Repeat the listing below in full and exactly, but without its pictures.

═══ Recorded data ═══

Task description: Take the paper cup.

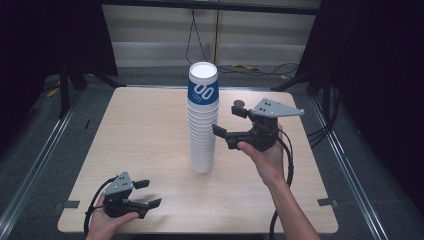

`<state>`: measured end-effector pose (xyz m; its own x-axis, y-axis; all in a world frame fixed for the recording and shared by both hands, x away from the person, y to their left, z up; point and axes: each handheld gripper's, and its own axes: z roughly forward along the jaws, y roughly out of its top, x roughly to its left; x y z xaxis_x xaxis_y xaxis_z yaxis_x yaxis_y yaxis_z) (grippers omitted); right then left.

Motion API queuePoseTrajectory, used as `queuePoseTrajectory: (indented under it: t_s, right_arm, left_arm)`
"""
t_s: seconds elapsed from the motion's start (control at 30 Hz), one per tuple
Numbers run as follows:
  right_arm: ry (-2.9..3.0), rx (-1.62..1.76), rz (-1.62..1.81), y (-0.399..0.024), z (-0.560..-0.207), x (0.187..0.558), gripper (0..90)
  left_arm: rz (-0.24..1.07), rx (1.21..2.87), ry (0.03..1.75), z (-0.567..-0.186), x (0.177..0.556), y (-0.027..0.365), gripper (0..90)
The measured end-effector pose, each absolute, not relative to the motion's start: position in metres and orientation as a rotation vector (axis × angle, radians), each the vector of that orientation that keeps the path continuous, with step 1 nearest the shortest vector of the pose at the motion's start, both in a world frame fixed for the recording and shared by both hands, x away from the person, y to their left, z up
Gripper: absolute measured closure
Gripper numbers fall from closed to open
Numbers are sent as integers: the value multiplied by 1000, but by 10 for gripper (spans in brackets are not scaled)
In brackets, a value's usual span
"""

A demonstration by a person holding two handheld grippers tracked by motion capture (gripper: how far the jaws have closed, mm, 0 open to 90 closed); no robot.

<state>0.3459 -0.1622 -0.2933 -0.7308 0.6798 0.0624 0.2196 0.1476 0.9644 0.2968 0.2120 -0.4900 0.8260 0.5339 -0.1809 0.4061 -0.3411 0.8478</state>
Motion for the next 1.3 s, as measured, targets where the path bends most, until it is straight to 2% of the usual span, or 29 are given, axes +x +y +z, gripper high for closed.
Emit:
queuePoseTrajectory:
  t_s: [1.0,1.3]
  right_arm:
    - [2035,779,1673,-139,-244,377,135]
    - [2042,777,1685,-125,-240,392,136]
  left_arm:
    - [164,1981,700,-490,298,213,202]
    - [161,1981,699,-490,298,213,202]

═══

§ The completed task:
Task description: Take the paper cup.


`<state>`: measured end-effector pose (xyz m; its own x-axis, y-axis; all in a world frame fixed for the recording and shared by both hands, x away from the person, y to their left, z up; point and axes: each handheld gripper's, and its own axes: z roughly forward along the jaws, y roughly out of its top, x roughly to its left; x y z xaxis_x xaxis_y xaxis_z yaxis_x yaxis_y yaxis_z) (grippers omitted); right then left.

Motion API queuePoseTrajectory, used as `queuePoseTrajectory: (indented under it: t_s, right_arm, left_arm)`
"""
t_s: seconds elapsed from the motion's start (control at 30 Hz), one per tuple
Numbers run as follows:
  right_arm: ry (-2.9..3.0), rx (-1.62..1.76), rz (-1.62..1.81), y (-0.399..0.024), z (-0.560..-0.207), x (0.187..0.558), gripper (0..90)
  left_arm: rz (-0.24..1.07), rx (1.21..2.87), ry (0.03..1.75), z (-0.567..-0.186), x (0.177..0.556), y (-0.027..0.365), gripper (0..90)
The measured end-effector pose, each absolute, not relative to the motion's start: position in metres and orientation as a rotation vector (axis × angle, radians), each the vector of that orientation that keeps the path continuous, with step 1 nearest the shortest vector of the pose at the motion's start, both in a world frame fixed for the recording and shared by both hands, x away from the person, y to their left, z up
Gripper: absolute measured closure
Gripper numbers fall from closed to open
Numbers are sent as integers: the value multiplied by 1000, but by 10 for gripper (spans in brackets are not scaled)
In brackets, a value's usual span
"""

A demonstration by a person holding two handheld grippers tracked by motion capture (gripper: how far the jaws have closed, mm, 0 open to 90 closed); no robot.

<state>0.3459 -0.1622 -0.2933 -0.7308 0.6798 0.0624 0.2196 0.1476 0.9644 0.2968 0.2120 -0.4900 0.8260 0.5339 -0.1809 0.4061 -0.3411 0.8478</state>
Motion for the next 1.3 s, as measured, targets where the path bends most, until it is straight to 2% of the usual span, or 29 are given, axes +x +y +z, gripper high for closed.
Emit:
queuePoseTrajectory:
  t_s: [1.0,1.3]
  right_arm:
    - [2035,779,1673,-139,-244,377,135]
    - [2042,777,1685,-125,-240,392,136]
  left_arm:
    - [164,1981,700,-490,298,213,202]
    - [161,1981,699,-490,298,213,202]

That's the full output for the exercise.